In this case there was a written walk thru signed by both parties when the lease was signed. The walk thru inspection sheet states the tenant agrees to return the property in the same clean condition as the date of the initial inspection or, if not done, they agree to pay for profesional cleaning to return the property to the origional conditon. A walk thru was done on the day they left. Tenant admitted not having time to clean the property. There was a witness to this, a court/state employee, who heard this said and will back me up.

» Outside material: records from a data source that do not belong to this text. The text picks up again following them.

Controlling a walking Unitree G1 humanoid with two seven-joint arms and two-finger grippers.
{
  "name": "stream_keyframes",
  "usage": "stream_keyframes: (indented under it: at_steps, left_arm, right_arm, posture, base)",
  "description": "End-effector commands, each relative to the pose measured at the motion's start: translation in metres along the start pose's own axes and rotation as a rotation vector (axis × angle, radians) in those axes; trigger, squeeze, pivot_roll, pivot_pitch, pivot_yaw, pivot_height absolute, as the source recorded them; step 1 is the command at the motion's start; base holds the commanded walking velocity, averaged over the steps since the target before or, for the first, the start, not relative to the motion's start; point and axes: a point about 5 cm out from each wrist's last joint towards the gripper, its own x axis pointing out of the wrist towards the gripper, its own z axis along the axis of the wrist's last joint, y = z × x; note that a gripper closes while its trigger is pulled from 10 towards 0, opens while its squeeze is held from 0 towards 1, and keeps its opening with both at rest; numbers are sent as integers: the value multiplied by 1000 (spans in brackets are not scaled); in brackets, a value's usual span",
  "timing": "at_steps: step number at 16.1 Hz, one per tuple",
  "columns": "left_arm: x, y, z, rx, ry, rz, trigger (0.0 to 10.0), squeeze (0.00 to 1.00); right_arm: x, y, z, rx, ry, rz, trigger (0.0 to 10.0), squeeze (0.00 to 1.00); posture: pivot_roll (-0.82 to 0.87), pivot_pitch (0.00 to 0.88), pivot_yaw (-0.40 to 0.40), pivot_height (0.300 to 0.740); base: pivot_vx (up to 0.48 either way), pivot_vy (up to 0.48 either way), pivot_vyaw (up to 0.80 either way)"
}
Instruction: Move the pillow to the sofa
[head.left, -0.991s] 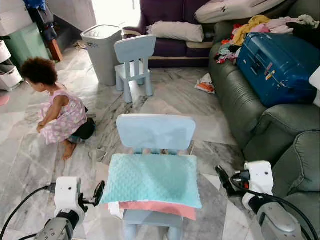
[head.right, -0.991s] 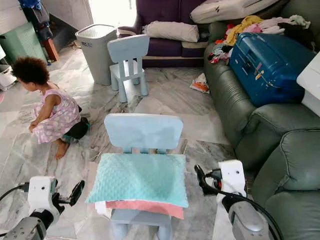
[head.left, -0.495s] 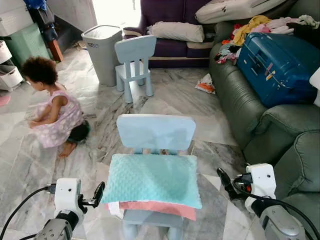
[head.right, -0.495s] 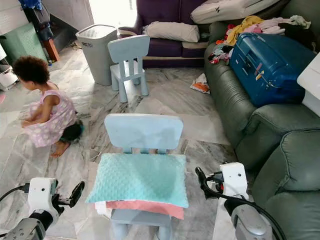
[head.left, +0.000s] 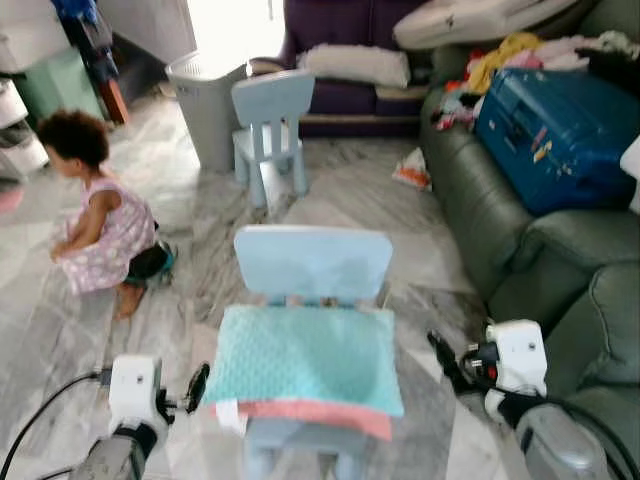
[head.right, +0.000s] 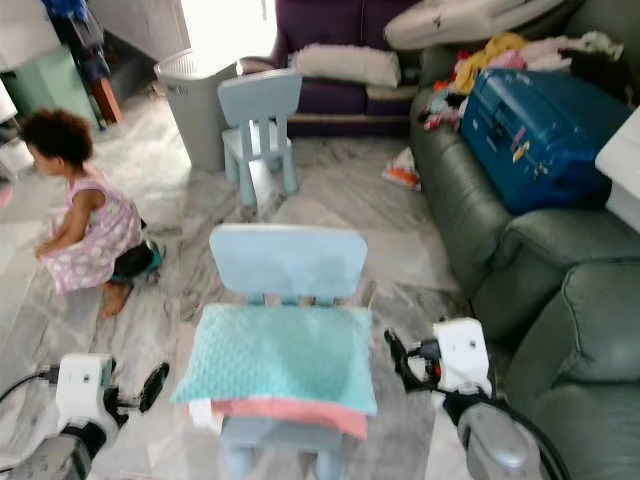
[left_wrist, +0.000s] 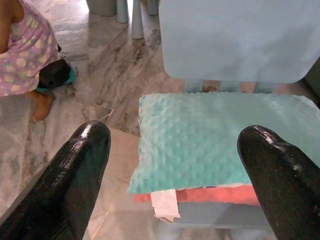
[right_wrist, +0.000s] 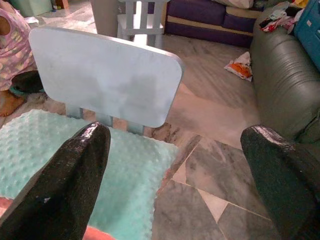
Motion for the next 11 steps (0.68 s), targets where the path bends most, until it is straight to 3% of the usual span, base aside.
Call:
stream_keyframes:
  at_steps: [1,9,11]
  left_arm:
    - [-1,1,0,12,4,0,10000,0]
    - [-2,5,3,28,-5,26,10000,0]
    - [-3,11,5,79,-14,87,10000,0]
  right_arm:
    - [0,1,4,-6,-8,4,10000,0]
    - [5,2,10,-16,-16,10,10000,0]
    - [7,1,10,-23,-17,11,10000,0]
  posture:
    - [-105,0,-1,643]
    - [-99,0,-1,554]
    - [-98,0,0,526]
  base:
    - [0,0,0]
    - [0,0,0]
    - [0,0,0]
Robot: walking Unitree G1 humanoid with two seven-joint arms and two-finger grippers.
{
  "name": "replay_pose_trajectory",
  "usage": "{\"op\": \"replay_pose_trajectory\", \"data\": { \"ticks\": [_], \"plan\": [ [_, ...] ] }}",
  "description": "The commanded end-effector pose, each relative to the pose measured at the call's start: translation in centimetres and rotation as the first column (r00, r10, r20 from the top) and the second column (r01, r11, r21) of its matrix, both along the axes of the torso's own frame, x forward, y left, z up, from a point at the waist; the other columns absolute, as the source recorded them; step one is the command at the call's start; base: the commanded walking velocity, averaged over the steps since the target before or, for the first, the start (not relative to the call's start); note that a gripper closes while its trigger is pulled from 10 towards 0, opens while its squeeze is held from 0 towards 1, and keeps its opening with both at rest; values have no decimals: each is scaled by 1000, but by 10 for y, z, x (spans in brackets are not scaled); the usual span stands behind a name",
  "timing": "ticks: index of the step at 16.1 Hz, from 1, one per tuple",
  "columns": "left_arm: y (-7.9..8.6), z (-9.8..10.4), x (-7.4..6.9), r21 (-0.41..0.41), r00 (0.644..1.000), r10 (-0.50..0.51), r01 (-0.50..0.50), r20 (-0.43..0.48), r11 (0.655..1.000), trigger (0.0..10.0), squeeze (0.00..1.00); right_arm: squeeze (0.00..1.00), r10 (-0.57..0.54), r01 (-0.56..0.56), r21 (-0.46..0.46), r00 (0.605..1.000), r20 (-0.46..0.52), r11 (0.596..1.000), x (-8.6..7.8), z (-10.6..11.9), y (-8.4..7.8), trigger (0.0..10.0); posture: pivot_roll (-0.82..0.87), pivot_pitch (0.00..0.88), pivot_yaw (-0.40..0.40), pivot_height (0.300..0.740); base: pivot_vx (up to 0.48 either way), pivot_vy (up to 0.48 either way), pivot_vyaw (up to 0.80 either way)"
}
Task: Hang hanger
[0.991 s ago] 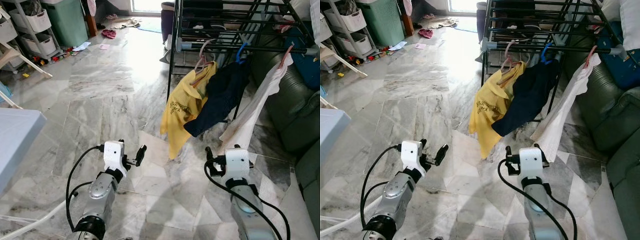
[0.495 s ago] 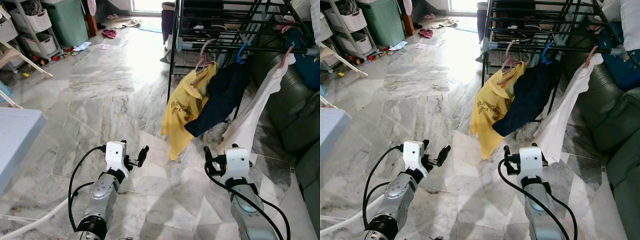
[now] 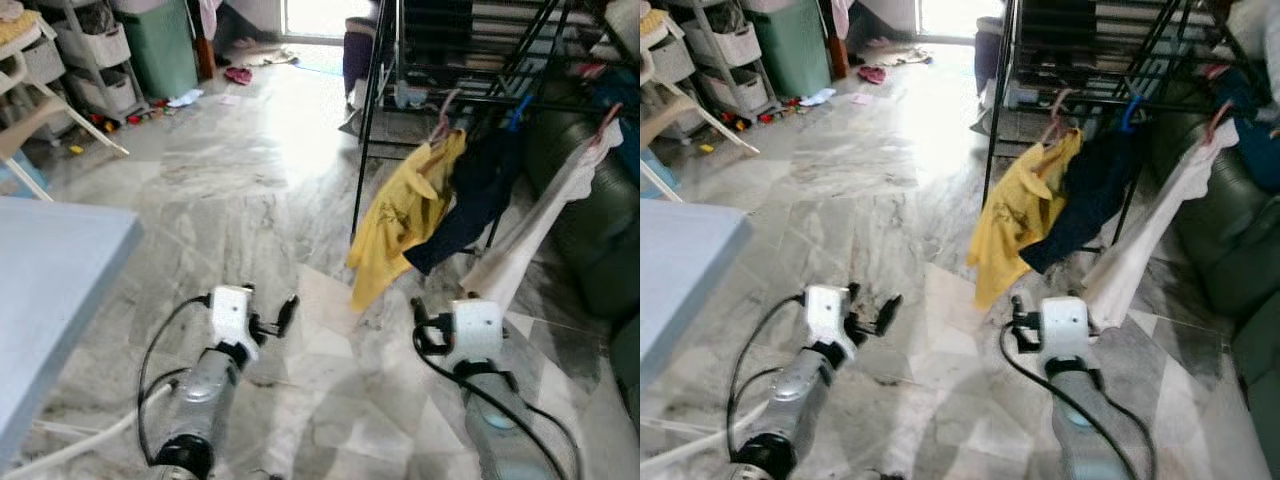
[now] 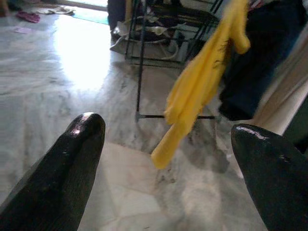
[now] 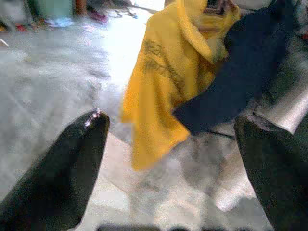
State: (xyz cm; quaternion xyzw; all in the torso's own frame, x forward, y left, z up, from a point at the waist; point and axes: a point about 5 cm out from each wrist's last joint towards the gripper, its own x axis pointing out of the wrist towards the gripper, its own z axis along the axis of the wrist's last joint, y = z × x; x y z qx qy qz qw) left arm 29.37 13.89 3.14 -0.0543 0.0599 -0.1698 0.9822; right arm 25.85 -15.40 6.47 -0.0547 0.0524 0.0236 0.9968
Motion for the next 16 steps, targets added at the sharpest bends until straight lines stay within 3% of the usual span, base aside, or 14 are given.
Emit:
{"op": "replay_pose_trajectory", "data": {
  "ticks": [1,4,12,16],
  "plan": [
    [-6,1,0,-2,1000,-26,26,4,1000,10000,0,0,-21,21,-12,1000,-4,1000,-1,0,-7,10000,-204,81,29,740,0,337,0],
    [-6,1,0,-2,1000,-29,29,4,1000,10000,0,0,-25,25,-13,1000,-1,1000,-1,0,-7,10000,-202,83,31,740,0,344,0],
    [-9,2,-5,-36,994,-107,108,27,994,10000,0,0,-42,42,-15,999,4,999,-3,-1,-8,10000,-189,88,28,740,0,0,0],
    [-10,1,-8,-69,992,-125,127,33,990,10000,0,0,-59,59,-9,997,41,998,-2,5,-12,10000,-185,85,17,740,385,0,0]
  ]
}}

The property now has some damages and needs work to return it to move in conditon. There is damage - hole made in metal exterior door for a hook when lease states no holes/drilling into doors; unremovable baked on stains on Ceran stove cooktop and filthy oven was not cleaned; did not clean refrigerator; bathrooms not cleaned and bathroom sink cabinet was stained surface damaged, poorly painted over to cover stains - though lease states no painting without written consent; pet urine stain and odor on carpet and lease says tenant will be responsible for damage/odor from pets; excessive dirt/dust on floors, baseboards when it was noted no dust on baseboards, windows sills, freshly mopped floors on walk thru. Basically they moved thier stuff out and did not do anything else to return the property to the original condition they received it in 11 months ago. I have pictures of all conditions on move out. We have the signed walk thru inspection on move in. I have written estimates for pet urine/odor removal and for cleaning the other things mentioned above.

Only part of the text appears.